Carnivore Cheesy Bread

Carnivore Cheesy Bread

Ingredients:

  • 2 cups shredded mozzarella cheese

    • The base for the cheesy texture of the bread.

  • 1/2 cup grated Parmesan cheese

    • Adds a sharp, nutty flavor to the bread.

  • 4 large eggs

    • Acts as the binder for the bread, helping it rise and stay together.

  • 1/4 cup heavy cream

    • Adds richness and moisture to the bread.

  • 1 teaspoon baking powder

    • Helps the bread rise and become fluffy.

  • 1/2 teaspoon garlic powder

    • Adds a savory flavor to complement the cheese.

  • 1/4 teaspoon onion powder (optional)

    • For added flavor depth, but you can leave this out for a more neutral taste.

  • Salt to taste

    • Enhances the flavors in the bread.

  • 1/4 cup shredded cheddar cheese (optional, for topping)

    • For extra cheesy goodness on top of the bread.

Instructions:

  1. Preheat the Oven:

    • Preheat your oven to 350°F (175°C). Line a loaf pan with parchment paper or lightly grease it.

  2. Mix the Wet Ingredients:

    • In a large bowl, whisk together the eggs and heavy cream until smooth.

  3. Add the Dry Ingredients:

    • To the wet ingredients, add the mozzarella cheese, Parmesan cheese, garlic powder, onion powder (optional), baking powder, and salt. Mix well until fully combined. The mixture will be thick and dough-like.

  4. Transfer to the Loaf Pan:

    • Pour the cheesy dough into the prepared loaf pan and spread it out evenly with a spatula.

  5. Top with Cheddar (Optional):

    • Sprinkle the shredded cheddar cheese on top of the dough for a melty, golden crust.

  6. Bake the Bread:

    • Bake for 25-30 minutes, or until the bread is golden brown on top and a toothpick inserted into the center comes out clean.

  7. Cool and Slice:

    • Let the bread cool in the pan for 10 minutes before transferring it to a wire rack to cool completely. Once cooled, slice and serve!

Benefits:

  • High in Protein: The combination of eggs and cheese makes this bread a great source of protein, perfect for those on a carnivore or keto diet.

  • Low in Carbs: Made without traditional flour, this bread is low in carbs, making it ideal for those seeking to reduce their carbohydrate intake.
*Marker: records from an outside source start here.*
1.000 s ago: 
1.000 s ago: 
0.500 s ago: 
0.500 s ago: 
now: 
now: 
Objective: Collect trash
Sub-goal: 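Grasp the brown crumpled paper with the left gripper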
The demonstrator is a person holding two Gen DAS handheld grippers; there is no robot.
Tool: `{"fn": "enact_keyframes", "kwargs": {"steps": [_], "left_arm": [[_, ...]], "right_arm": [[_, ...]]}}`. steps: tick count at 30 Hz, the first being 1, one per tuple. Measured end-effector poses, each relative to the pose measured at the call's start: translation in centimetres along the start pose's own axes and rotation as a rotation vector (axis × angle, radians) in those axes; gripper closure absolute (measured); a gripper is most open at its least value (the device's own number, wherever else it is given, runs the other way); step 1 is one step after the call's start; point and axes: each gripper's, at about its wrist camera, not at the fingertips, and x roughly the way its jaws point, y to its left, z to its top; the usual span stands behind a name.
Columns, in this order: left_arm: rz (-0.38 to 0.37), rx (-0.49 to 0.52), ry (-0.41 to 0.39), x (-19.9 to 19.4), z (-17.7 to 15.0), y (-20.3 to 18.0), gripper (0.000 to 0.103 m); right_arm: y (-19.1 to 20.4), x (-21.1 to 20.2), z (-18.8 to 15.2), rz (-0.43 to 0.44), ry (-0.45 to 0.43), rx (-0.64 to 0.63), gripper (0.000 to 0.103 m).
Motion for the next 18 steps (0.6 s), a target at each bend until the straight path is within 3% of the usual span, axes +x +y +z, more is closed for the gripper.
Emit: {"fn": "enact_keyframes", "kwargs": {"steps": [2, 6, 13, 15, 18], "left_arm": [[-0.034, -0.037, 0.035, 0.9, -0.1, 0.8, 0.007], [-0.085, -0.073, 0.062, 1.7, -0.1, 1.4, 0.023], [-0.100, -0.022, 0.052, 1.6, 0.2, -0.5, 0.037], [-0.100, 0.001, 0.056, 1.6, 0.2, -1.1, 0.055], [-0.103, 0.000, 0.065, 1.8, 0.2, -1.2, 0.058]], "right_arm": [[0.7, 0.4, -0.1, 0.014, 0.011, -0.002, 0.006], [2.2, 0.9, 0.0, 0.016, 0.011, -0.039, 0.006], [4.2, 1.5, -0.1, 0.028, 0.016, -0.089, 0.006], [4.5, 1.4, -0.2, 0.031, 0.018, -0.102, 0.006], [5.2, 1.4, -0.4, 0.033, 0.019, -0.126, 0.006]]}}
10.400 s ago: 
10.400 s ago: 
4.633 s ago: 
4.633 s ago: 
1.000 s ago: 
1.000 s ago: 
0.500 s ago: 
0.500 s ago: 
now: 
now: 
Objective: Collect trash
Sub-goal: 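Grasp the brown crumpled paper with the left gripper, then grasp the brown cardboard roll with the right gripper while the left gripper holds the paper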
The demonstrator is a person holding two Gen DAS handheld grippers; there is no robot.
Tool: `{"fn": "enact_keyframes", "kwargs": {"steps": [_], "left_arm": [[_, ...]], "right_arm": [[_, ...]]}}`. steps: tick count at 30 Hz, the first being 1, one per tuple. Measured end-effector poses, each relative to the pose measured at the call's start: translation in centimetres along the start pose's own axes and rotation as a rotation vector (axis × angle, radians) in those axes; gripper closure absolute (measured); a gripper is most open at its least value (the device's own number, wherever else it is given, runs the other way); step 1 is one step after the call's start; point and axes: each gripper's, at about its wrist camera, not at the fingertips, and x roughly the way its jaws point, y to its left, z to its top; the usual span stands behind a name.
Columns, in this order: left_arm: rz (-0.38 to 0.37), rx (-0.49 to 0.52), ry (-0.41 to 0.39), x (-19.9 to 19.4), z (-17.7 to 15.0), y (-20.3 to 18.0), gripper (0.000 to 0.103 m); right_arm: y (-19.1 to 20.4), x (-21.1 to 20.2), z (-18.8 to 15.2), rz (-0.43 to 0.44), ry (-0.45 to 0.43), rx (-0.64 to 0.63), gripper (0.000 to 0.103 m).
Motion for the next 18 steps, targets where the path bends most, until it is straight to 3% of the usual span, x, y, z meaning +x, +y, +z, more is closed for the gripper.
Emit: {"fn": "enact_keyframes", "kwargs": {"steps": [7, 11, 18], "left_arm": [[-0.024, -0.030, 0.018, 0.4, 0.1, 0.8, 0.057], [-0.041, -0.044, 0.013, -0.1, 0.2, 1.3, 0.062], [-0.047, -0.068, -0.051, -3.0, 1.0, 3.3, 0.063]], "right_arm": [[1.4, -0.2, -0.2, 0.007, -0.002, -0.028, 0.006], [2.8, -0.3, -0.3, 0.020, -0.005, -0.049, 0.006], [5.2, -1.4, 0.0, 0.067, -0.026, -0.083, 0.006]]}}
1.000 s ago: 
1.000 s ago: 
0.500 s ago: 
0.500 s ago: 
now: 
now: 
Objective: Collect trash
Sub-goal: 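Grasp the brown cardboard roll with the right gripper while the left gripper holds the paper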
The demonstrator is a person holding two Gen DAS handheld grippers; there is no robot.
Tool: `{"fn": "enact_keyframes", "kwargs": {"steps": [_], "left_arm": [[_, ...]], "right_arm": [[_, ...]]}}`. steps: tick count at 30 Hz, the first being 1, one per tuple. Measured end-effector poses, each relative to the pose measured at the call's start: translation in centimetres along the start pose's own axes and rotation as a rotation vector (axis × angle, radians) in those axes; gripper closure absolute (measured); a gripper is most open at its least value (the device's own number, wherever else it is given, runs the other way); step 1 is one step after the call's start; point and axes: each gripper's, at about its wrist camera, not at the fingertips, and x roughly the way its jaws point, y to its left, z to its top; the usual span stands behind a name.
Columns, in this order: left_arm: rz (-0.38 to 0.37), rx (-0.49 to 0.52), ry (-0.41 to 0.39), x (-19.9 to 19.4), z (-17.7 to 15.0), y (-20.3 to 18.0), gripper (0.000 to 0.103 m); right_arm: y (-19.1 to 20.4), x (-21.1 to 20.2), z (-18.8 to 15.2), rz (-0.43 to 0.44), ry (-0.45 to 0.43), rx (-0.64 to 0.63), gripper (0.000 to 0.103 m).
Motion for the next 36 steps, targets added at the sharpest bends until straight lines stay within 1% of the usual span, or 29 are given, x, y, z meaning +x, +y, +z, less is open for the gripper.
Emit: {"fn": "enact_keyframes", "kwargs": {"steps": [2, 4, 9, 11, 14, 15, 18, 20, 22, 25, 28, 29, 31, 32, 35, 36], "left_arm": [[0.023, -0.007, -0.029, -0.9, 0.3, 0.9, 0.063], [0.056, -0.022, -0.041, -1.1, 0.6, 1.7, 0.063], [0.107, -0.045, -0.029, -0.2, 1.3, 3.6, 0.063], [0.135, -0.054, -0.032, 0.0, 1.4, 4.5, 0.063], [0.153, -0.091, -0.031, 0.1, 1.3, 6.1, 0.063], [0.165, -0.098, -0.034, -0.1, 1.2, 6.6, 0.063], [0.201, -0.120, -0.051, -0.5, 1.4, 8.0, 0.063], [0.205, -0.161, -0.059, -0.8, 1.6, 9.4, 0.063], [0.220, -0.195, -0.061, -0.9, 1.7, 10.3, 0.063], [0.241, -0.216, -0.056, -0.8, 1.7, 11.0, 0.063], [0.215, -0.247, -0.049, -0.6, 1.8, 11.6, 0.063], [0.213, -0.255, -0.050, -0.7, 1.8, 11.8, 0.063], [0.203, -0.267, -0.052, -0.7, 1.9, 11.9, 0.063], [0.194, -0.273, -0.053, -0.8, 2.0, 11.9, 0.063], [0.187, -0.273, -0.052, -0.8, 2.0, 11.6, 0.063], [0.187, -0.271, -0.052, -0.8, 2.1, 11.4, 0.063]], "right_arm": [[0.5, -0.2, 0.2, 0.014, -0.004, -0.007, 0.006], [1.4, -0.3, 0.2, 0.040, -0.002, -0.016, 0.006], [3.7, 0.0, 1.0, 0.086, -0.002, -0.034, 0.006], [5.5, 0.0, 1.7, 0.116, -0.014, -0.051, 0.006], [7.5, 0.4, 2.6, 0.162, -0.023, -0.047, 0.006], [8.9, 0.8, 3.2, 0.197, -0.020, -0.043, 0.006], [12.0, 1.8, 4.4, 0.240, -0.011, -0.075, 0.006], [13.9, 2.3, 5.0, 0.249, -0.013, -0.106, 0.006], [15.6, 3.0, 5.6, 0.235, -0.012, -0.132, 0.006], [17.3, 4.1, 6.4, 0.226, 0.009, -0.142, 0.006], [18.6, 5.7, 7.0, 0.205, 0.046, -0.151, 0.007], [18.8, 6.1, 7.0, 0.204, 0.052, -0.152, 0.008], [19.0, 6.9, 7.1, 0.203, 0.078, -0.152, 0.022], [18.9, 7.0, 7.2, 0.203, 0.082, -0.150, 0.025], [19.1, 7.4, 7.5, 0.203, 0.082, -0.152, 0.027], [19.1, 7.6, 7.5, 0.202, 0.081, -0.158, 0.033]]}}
  • Rich in Healthy Fats: The use of heavy cream and cheese provides healthy fats, which are essential on a low-carb diet.

  • Gluten-Free: This bread is naturally gluten-free, making it a great option for those with gluten sensitivities or allergies.
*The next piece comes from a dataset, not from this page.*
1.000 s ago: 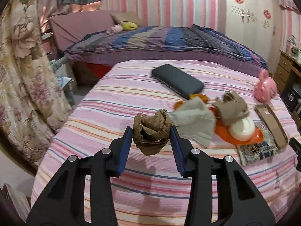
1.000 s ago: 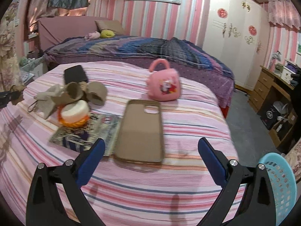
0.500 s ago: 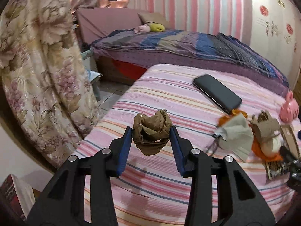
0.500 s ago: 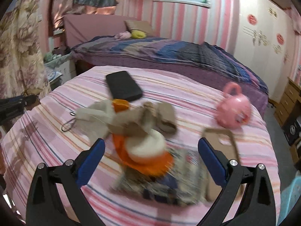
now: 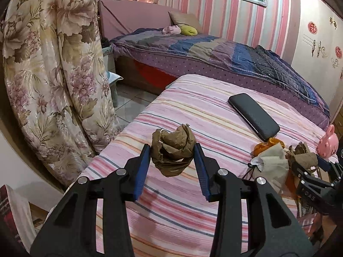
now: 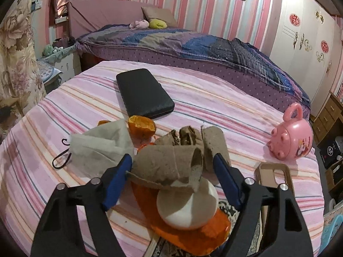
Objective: Collect trash
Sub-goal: 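Grasp the brown cardboard roll with the right gripper while the left gripper holds the paper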
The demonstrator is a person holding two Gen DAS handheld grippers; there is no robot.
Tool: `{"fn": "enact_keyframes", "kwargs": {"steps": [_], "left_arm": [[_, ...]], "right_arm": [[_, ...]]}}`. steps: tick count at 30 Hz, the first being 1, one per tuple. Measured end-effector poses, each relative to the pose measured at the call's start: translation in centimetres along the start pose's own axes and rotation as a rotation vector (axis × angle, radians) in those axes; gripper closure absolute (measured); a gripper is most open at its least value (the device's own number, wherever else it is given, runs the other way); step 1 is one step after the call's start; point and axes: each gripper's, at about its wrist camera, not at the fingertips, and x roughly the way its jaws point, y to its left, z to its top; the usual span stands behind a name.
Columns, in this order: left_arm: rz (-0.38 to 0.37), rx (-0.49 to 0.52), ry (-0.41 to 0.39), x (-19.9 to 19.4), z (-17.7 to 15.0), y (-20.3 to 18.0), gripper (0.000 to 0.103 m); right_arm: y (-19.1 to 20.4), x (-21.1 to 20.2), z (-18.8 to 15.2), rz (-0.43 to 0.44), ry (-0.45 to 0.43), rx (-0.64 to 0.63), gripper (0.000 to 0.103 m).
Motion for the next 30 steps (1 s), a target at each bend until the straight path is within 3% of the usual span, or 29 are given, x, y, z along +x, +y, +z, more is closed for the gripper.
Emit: {"fn": "enact_keyframes", "kwargs": {"steps": [1, 3, 10, 19, 30], "left_arm": [[-0.003, 0.003, -0.001, -0.1, 0.0, -0.2, 0.063], [-0.007, 0.013, -0.002, -0.2, -0.1, -0.6, 0.063], [-0.012, 0.051, -0.014, -0.9, -0.3, -2.0, 0.063], [-0.045, 0.122, -0.023, -2.0, -1.1, -5.0, 0.063], [-0.173, 0.177, -0.001, -3.9, -3.0, -10.5, 0.063]], "right_arm": [[0.1, 0.1, 0.1, 0.002, 0.003, -0.011, 0.044], [0.0, 0.0, 0.0, 0.009, 0.008, -0.026, 0.053], [-2.1, -2.5, -1.0, 0.013, -0.051, -0.016, 0.053], [-8.8, -8.2, -4.3, -0.026, -0.094, 0.044, 0.053], [-15.8, -13.8, -9.4, -0.090, -0.107, 0.093, 0.053]]}}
Nutritional Info (Approximate per serving, 1 slice):

  • Calories: 200-250 kcal

  • Carbohydrates: 2-4 g

  • Protein: 12-15 g

  • Fat: 16-18 g

  • Fiber: 0 g

  • Sodium: 300-400 mg

Tips:

  • Make it Herb-Infused: For added flavor, mix in some dried herbs such as oregano, rosemary, or thyme into the dough before baking.

  • Storage: Store any leftover bread in an airtight container in the refrigerator for up to 3 days. Reheat in the oven or microwave.

  • Make it Dairy-Free: You can experiment with dairy-free cheeses (like almond or coconut-based cheese) and replace the heavy cream with coconut cream if needed.

  • For a Crispy Crust: To get a crispier crust, bake the bread for a few minutes longer or place it under the broiler for 2-3 minutes at the end of baking.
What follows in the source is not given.